There is a state of being crazy, whacky, and not normal. Beyond this is what my cousins called crazy-cray. Maybe I was crazy-cray, but it kept me alert and moving and safe. In this state, I saw a man lurking in one of the archways. He was not the snake-haired man from the newsagents’—what little hair he had left fell in lank, greasy strands. He smiled at me, and his mouth was full of misshapen and diseased teeth, like he’d cleaned them with sugar and coal for years.
Looking at him, I had that feeling behind my nose and mouth that I get when I gulp f
izzy drinks too quickly.
The man rubbed filthy hands on tatty trousers. He sent shivers up my spine, and I couldn’t help but think he looked like a Block Alchemy Crawler in the process of respawning.
I tried to forget about him. The Tube is not short of strange people. I moved through the crowds in transit and headed back to the platforms. But whenever I dared to glance back, the Crawler-man was following me.
My legs and hands became more uncoordinated as I hurried. What little control I had over them disappeared at anything more than walking speed.
This made me more noticeable. This made me prone to trips, stumbles, and accidents.
I looked again. He’d gained on me.
My legs were like rubber, and my heart pounded so fast that I could hear its loudness in my ears.
I headed for some doors in the distance. I hoped that there were staff nearby that would put the Crawler off.
Breathe.
In, count to five. Out, count to seven.
Relax my muscles. Tense them. Relax.
The man barged into me.
I gasped and stumbled into the middle-aged lady in front of me.
“I’m sorry,” I said.
She huffed and straightened herself, but did not look back to see me.

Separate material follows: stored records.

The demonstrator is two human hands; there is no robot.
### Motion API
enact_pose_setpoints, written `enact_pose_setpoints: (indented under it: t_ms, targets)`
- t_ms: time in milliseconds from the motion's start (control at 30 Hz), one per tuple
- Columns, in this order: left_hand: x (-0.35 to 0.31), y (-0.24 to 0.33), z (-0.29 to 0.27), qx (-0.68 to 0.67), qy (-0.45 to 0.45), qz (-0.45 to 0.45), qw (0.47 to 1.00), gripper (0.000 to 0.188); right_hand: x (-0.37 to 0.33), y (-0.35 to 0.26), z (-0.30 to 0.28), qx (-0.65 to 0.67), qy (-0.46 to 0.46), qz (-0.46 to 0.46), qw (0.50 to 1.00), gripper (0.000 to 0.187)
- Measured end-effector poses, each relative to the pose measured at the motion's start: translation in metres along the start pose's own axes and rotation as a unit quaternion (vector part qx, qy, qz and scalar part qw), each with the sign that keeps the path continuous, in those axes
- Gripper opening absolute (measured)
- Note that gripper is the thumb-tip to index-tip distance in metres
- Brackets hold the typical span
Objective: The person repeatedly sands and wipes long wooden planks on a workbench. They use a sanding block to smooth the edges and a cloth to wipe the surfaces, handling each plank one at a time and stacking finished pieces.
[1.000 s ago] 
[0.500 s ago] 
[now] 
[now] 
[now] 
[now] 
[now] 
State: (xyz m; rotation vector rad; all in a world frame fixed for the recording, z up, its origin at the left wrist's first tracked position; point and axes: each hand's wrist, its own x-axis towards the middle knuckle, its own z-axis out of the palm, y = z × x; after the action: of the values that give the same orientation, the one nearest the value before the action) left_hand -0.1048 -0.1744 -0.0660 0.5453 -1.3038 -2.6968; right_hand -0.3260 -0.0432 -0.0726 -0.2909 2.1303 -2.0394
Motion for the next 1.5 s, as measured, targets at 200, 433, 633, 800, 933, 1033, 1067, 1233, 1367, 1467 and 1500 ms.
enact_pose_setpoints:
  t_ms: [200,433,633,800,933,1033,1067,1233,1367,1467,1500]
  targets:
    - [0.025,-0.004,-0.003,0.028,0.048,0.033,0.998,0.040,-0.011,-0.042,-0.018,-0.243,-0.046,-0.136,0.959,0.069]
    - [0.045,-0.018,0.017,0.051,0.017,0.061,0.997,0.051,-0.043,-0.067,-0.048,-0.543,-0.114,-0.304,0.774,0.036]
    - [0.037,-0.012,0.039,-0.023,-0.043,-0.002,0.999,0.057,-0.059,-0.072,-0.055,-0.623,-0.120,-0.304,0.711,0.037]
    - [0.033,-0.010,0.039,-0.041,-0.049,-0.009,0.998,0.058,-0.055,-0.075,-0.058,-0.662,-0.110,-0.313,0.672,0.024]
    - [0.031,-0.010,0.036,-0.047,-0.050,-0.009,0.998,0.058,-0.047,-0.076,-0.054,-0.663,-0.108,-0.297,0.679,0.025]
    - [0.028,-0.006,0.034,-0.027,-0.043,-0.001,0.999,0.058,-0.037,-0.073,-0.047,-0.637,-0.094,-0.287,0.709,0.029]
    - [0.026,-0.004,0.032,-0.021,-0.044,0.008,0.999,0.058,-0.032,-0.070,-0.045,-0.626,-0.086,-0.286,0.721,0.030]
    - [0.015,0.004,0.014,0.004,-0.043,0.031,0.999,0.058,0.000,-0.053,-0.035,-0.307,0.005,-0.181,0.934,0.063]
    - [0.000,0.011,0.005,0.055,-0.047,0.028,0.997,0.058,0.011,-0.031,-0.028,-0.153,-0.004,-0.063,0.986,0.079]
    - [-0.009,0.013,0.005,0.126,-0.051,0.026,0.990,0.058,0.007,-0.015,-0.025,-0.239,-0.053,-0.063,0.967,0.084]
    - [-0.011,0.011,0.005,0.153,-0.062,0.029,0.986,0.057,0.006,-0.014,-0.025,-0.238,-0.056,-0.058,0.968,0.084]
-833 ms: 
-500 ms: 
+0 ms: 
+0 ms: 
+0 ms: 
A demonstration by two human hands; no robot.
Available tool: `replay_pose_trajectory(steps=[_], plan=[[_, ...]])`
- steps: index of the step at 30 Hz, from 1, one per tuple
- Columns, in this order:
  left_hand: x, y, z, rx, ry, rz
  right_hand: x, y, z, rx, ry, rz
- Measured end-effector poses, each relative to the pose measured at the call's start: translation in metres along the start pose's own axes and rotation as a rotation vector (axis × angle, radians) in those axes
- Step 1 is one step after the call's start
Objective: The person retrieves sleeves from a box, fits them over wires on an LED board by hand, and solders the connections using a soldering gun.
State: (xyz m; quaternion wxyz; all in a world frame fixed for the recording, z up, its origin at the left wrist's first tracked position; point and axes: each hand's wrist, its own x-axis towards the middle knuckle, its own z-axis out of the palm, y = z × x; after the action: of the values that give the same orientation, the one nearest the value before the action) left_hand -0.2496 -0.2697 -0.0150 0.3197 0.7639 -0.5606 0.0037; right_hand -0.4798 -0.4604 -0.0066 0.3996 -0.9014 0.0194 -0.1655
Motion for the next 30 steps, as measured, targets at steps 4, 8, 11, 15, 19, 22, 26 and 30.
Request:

The Crawler came beside me. He stank of liquorice and tobacco. His vape-stick jutted from his pocket like a discarded, bejewelled finger.
He grabbed my arm tightly, pinching my skin so tightly that I was sure it would be bruised. He walked with me, so close in the mass of people that it was impossible for others to see he held me.
“The Tube is not a safe place for young people, princess,” he wheezed. The reek of aniseed almost made me hurl. “You never know what strange people you might bump into. You’re lucky I found you. I’ll look after you. Just come with me.”